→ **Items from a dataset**
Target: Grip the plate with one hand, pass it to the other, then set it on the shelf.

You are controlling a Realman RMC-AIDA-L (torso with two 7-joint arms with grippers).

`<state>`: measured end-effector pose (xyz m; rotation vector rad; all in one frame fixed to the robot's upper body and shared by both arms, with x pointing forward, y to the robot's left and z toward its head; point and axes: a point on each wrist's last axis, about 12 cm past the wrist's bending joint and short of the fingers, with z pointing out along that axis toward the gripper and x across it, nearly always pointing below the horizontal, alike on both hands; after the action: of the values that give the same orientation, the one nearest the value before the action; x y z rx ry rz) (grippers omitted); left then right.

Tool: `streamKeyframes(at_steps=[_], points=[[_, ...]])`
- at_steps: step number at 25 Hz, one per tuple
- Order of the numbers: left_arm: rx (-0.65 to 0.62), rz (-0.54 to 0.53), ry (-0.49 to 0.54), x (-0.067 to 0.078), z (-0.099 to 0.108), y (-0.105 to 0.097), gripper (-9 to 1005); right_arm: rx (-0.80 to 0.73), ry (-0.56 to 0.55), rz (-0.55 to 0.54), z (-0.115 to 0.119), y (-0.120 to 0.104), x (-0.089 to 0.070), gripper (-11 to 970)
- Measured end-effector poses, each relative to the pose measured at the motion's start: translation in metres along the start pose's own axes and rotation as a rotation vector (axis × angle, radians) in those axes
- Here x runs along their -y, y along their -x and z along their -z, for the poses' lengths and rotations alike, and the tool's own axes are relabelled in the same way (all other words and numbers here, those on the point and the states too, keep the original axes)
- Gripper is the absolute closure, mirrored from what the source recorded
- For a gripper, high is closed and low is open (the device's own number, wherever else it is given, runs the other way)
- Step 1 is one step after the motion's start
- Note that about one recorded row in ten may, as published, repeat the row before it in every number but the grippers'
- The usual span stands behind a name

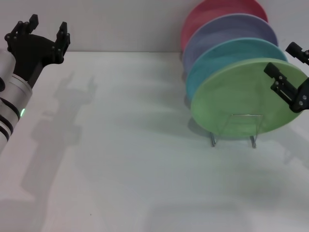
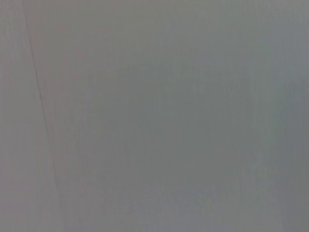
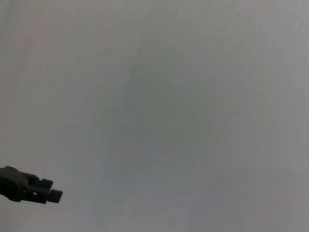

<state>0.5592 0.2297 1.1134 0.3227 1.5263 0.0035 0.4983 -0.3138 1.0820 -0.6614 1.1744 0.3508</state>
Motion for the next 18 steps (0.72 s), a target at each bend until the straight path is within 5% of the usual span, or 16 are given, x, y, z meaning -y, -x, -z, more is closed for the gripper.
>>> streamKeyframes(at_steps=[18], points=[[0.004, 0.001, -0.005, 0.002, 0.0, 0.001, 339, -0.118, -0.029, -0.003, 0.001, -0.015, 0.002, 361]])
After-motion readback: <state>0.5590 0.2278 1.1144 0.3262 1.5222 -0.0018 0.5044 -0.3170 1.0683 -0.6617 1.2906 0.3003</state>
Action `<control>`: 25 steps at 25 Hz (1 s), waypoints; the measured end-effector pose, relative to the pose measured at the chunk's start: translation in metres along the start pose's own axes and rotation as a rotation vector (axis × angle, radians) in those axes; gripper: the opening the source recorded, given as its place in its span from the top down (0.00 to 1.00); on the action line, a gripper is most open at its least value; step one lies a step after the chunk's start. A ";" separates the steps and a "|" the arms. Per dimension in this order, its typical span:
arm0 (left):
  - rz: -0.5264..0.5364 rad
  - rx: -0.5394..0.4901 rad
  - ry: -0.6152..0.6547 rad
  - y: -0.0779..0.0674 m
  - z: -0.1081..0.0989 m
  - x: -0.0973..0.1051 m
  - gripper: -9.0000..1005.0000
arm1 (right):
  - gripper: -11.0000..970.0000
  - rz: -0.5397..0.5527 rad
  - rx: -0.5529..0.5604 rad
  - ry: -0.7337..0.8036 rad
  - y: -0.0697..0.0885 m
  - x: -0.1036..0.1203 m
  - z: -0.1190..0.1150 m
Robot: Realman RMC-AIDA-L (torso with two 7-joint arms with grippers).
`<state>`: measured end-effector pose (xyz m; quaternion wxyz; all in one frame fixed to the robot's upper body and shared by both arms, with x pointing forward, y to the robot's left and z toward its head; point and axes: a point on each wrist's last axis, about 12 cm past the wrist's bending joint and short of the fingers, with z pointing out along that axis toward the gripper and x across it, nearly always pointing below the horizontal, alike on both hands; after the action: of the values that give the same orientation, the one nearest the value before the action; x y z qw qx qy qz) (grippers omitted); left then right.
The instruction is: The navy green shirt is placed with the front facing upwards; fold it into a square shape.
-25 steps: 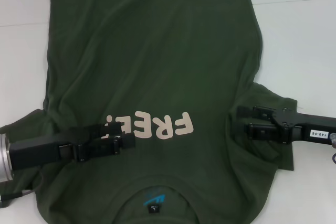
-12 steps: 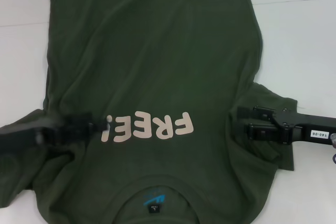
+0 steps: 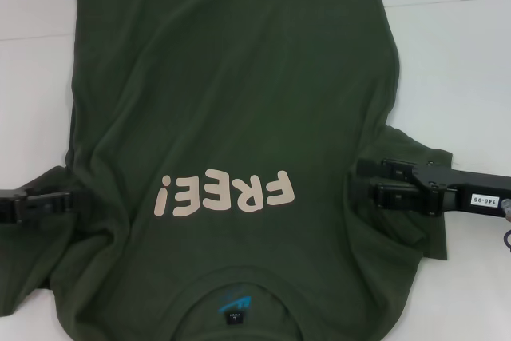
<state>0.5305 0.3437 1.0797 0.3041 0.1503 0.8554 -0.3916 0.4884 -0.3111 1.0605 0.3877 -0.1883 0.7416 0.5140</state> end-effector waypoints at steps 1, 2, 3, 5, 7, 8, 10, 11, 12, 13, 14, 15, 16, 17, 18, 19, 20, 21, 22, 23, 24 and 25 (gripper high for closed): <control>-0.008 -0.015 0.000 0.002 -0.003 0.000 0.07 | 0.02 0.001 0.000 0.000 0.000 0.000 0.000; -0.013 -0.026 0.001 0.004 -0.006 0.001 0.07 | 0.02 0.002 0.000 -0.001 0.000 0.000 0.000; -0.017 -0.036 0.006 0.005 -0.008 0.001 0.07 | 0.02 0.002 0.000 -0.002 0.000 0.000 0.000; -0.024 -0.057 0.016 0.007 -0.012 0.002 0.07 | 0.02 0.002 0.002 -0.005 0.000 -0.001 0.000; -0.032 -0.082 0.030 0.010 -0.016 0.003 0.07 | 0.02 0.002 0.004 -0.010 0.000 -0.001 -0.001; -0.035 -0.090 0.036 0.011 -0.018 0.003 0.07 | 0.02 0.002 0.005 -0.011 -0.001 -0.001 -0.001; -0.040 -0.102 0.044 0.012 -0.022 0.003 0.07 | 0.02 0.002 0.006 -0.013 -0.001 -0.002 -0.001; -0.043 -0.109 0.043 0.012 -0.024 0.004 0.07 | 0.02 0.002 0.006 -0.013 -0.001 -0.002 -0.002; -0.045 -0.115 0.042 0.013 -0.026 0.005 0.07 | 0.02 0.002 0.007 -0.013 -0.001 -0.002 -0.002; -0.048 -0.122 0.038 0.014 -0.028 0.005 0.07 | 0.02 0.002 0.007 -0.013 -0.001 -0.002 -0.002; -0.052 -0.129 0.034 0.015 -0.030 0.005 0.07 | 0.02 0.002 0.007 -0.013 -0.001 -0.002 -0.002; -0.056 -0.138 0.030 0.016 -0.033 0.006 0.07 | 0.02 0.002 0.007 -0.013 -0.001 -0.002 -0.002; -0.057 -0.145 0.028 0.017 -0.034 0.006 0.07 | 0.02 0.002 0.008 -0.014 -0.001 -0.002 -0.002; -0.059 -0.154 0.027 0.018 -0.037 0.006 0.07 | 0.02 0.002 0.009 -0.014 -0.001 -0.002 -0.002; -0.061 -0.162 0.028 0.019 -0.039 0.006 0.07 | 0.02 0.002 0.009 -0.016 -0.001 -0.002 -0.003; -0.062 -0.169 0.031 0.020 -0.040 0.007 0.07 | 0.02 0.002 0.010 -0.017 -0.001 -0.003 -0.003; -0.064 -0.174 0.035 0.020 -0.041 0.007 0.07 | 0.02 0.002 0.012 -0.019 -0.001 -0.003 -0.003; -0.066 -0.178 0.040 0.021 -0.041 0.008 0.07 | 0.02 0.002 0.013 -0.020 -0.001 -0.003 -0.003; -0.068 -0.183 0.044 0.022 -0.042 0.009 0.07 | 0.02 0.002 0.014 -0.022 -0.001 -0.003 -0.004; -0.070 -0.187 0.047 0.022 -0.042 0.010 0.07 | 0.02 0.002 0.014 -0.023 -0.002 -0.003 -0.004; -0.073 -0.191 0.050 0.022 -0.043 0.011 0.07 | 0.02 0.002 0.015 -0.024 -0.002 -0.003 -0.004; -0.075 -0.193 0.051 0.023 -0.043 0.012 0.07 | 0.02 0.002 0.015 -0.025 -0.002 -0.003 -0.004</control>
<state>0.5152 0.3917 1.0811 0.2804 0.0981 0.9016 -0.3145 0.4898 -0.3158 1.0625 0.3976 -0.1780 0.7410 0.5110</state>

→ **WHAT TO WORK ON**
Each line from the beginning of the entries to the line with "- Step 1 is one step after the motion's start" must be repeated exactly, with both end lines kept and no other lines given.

→ **OUTPUT OF THE TASK**
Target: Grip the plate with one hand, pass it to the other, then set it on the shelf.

You are controlling a Realman RMC-AIDA-L (torso with two 7-joint arms with grippers).

`<state>`: measured end-effector pose (xyz m; rotation vector rad; all in one frame fixed to the robot's upper body and shared by both arms, with x pointing forward, y to the robot's left and z toward its head; point and axes: a point on each wrist's last axis, about 12 cm past the wrist's bending joint and short of the fingers, with z pointing out along that axis toward the gripper and x across it, nearly always pointing below the horizontal, alike on both hands; after the action: of the values that give the same orientation, the one nearest the value before the action; x y z rx ry rz) (grippers omitted); left then right.

Tool: `streamKeyframes(at_steps=[_], points=[[_, ...]])`
- at_steps: step number at 25 Hz, one per tuple
- Order of the numbers: left_arm: rx (-0.65 to 0.62), rz (-0.54 to 0.53), ry (-0.49 to 0.54), x (-0.067 to 0.078), z (-0.099 to 0.108), y (-0.105 to 0.097), gripper (-9 to 1005); right_arm: rx (-0.80 to 0.73), ry (-0.56 to 0.55), rz (-0.55 to 0.54), z (-0.115 to 0.119), y (-0.120 to 0.104), x (-0.089 to 0.070), gripper (-11 to 970)
- Measured end-effector poses, each relative to the pose measured at the motion's start: translation in metres along the start pose's own axes and rotation as a rotation vector (axis × angle, radians) in those axes
- Here x runs along their -y, y along their -x and z along their -z, for the poses' lengths and rotations alike, and the tool's own axes are relabelled in the same way (all other words and numbers here, those on the point and the states too, keep the original axes)
- Gripper is the absolute closure, mirrored from what the source recorded
- For a gripper, high is closed and low is open (the device's own number, wherever else it is given, runs the other way)
- Step 1 is one step after the motion's start

This output is now complete.